Pet Care Resources Diagnosis and Treatment of Tracheal Collapse in Dogs

Diagnosis and Treatment of Tracheal Collapse in Dogs

Diagnosis and Treatment of Tracheal Collapse in Dogs

Tracheal collapse is most common in middle aged to older small breed dogs with the Yorkshire terrier, Pug, Chihuahua, Poodle, and Maltese being over represented. The condition can be congenital but is often caused by progressive generative changes of the tracheal cartilages (tracheomalacia) leading to a loss of tracheal integrity and a subsequent reduction of tracheal diameter. This loss of tracheal diameter leads to clinical signs including the classical ‘goose-honk’ cough, exercise intolerance, inspiratory and expiratory dyspnea, and cyanosis to name a few.

Diagnosis of Tracheal Collapse in Dogs 

Tracheal collapse can often be diagnosed based on a combination of signalment, clinical signs, and thoracic radiographs. If tracheal collapse cannot be captured on plain radiographs then bronchoscopy (Figure 1) or fluoroscopy may be needed to evaluate for a dynamic collapse. Other disease processes such as obesity, inhaled irritants, infectious agents, periodontal disease, recent intubation, cardiomegaly, bronchitis, and parenchymal pulmonary disease (e.g pulmonary fibrosis) must be evaluated as contributory factors and corrected if possible.

Figure 1. Bronchoscopic view of dynamic tracheal collapse in a Maltese.
Figure 1. Bronchoscopic view of dynamic tracheal collapse in a Maltese.

Treatment of Tracheal Collapse in Dogs 

Treatment of tracheal collapse is first geared toward medical management with anti-inflammatory steroids, cough suppressants, and sedation as needed. Bronchodilators are commonly used but likely show minimal benefit with solely tracheal disease present. Prednisone is often the first line corticosteroid with a general starting dosage of 0.25-0.5 mg/kg PO q 12 h until control is noted. Once the cough is controlled, a gradual taper can be considered. Hydrocodone (0.25 mg/kg PO q 8-12 h) and diphenoxylate atropine (0.2 mg/kg PO q 12 h) are the most common cough suppressants. Diphenoxylate atropine often provides a marked improvement but can be used together with hydrocodone if needed. Theophylline (10-15 mg/kg, PO q 12 h) is often used most commonly as a bronchodilator. Inhaled bronchodilators such as albuterol can also be utilized and tends to have fewer side effects than does theophylline. It has been shown that nearly 70% of patient’s signs can be controlled with weight loss and medical management as outlined above.

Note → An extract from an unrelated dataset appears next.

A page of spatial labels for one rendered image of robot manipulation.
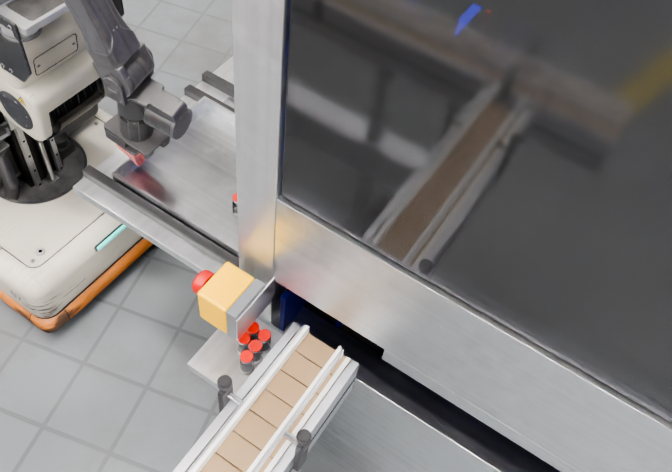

If medical management fails long term or is unable to alleviate a crisis then more aggressive measures such as tracheal rings (extrathoracic collapse) or a tracheal stent can be considered (Figure 2 and 3).

Figure 2. Marked tracheal collapse in a Yorkshire terrier pre stent placement.
Figure 2. Marked tracheal collapse in a Yorkshire terrier pre stent placement.
Figure 3. Yorkshire terrier as in figure 2 post stent placement.
Figure 3. Yorkshire terrier as in figure 2 post stent placement.

A stent is a self-expanding nickel titanium alloy mesh net designed to maintain the integrity of the tracheal diameter and alleviate respiratory distress. It is important to note patients with stents will often need to be on anti-inflammatories and cough suppressants for life as the stent will not prevent the cough from recurring. With this said, the cough is often better with a stent or can be more easily controlled with traditional measures. As a whole, stents are relatively well tolerated with potential side effects including granuloma formation at the cranial extent of the stent, stent migration, and stent fracture. Although tracheal collapse is a chronic process with life threatening potential, many patients can do well long term with medical management alone or in combination with placement of a tracheal stent, if needed.